Dive Brief:
- A. Duie Pyle spent $29.4 million in Yellow Corp.’s bankruptcy real estate auction to purchase four properties, which will support profitable growth after undergoing renovations to bring them “into Pyle condition,” CEO Pete Latta said in an emailed statement.
- The pending acquisitions in West Virginia, Pennsylvania and New York, will eventually provide the regional LTL carrier with 35 service centers across 14 states and Washington, D.C., according to the company.
- “Adding these latest facilities will create capacity to support the growth that we believe our team is capable of achieving,” Latta said.
Dive Insight:
The Chester County, Pennsylvania-based carrier, which had just one service center as of 1996, now has trucks and terminals across the Northeast U.S.
The former Yellow terminals are poised to provide the LTL carrier with added service density. The Rochester, New York, facility gives the carrier a middle point between existing locations in Tonawanda and Syracuse.

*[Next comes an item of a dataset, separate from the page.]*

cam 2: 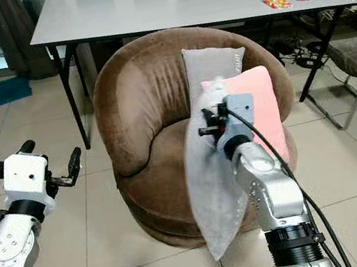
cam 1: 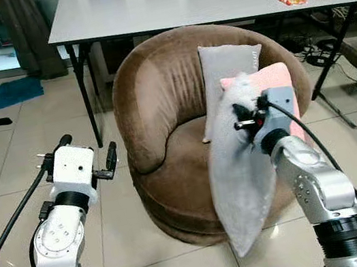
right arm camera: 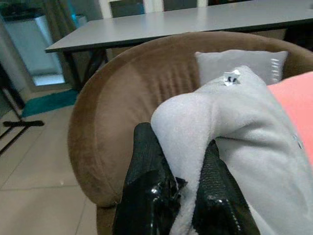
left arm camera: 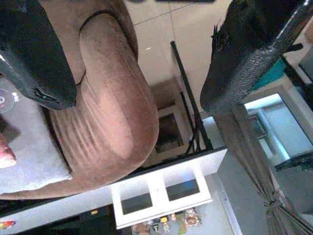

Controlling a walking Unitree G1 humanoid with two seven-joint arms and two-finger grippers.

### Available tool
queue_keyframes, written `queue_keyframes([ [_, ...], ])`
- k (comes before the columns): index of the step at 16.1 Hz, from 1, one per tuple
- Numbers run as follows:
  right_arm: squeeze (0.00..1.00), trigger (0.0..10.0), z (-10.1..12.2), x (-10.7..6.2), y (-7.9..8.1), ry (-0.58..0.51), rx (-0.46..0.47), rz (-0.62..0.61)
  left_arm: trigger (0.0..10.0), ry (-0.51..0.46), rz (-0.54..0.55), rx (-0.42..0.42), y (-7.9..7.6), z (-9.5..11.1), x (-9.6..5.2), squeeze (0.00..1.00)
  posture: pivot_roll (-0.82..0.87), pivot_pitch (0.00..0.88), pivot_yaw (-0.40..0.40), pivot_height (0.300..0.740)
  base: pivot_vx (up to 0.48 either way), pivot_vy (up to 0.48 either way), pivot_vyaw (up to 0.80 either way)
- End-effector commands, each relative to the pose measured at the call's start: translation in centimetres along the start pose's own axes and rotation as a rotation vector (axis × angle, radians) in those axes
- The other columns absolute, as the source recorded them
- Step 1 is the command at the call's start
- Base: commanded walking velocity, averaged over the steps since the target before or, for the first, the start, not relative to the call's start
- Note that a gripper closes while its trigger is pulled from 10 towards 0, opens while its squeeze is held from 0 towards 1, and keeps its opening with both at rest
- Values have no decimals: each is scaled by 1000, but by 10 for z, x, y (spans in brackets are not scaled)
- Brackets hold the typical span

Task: Move the pillow to the sofa from floor

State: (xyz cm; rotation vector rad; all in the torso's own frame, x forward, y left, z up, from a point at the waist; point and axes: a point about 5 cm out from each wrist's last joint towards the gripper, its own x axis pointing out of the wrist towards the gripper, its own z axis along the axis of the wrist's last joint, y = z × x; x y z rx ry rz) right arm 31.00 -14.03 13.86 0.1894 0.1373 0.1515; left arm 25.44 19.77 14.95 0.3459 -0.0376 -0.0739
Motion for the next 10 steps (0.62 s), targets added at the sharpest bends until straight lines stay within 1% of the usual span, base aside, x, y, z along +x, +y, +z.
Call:
queue_keyframes([
  [1, 0, 10000, 16, 1, 0, -76, 2, -1, 10000, -7, -12, -7, -2, 2, 1, 0, -12, 0, -87, 740, 244, 0, 0],
  [4, 0, 10000, 18, 1, 0, -88, -8, -3, 10000, -8, -19, -12, -2, 3, 1, 0, -15, 0, -83, 740, 259, 0, 0],
  [7, 0, 10000, 19, 1, 0, -92, -13, -7, 10000, -9, -24, -17, -2, 3, 1, 0, -15, 0, -83, 740, 276, 0, 800],
  [10, 0, 10000, 18, 1, 0, -93, -6, -10, 10000, -9, -28, -20, -2, 3, 1, 0, -16, 0, -81, 740, 281, 0, 0],
])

A. Duie Pyle wins four Yellow terminals
The Bridgeport, West Virginia, site acquired from Yellow will be Pyle’s second LTL service center in the state, after it opened a service center in Charleston in September.
The company expanded LTL service into West Virginia and Virginia in 2022, delivering loads from service centers in Roanoke, Richmond and Manassas, Virginia, as well as in Pittsburgh, Pennsylvania, and Hagerstown, Maryland.
In Pennsylvania, the Erie terminal extends Pyle’s service to the northwestern part of the state.
And an 85-door former New Penn cross-dock and maintenance facility near Harrisburg in Cumberland County, is centrally located near interstates 83, 81 and 76, to help the company service its truck fleet.
The necessary renovations should come at no surprise to Pyle.
Estes Express Lines, which has spent the second-most at the auction so far, estimated Yellow facilities needed $27 million in repairs prior to the auction. Carriers had time to do due diligence and visit the sites for sale, TD Cowen analysts said in an investor note.
“Some of them (mostly the legacy Yellow Freight) were in deplorable conditions,” the analysts wrote.